■ **What you will do**
For each line below that holds "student", return the line as it stands.

■ **Given data**
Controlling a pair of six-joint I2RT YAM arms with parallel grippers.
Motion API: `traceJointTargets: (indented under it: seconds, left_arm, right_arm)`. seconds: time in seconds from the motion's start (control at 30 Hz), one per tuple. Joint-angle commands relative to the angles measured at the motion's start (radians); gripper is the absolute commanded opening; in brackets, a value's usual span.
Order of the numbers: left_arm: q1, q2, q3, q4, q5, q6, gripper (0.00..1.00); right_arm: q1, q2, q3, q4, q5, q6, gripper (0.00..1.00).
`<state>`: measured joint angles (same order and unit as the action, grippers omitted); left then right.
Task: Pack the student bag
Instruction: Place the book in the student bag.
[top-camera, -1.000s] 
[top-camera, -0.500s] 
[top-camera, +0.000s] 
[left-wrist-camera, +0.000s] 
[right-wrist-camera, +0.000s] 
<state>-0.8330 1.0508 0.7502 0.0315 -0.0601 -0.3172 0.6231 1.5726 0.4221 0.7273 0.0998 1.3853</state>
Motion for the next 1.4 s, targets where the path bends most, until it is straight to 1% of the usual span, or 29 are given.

■ **Expected answer**
Task: Pack the student bag
Instruction: Place the book in the student bag.

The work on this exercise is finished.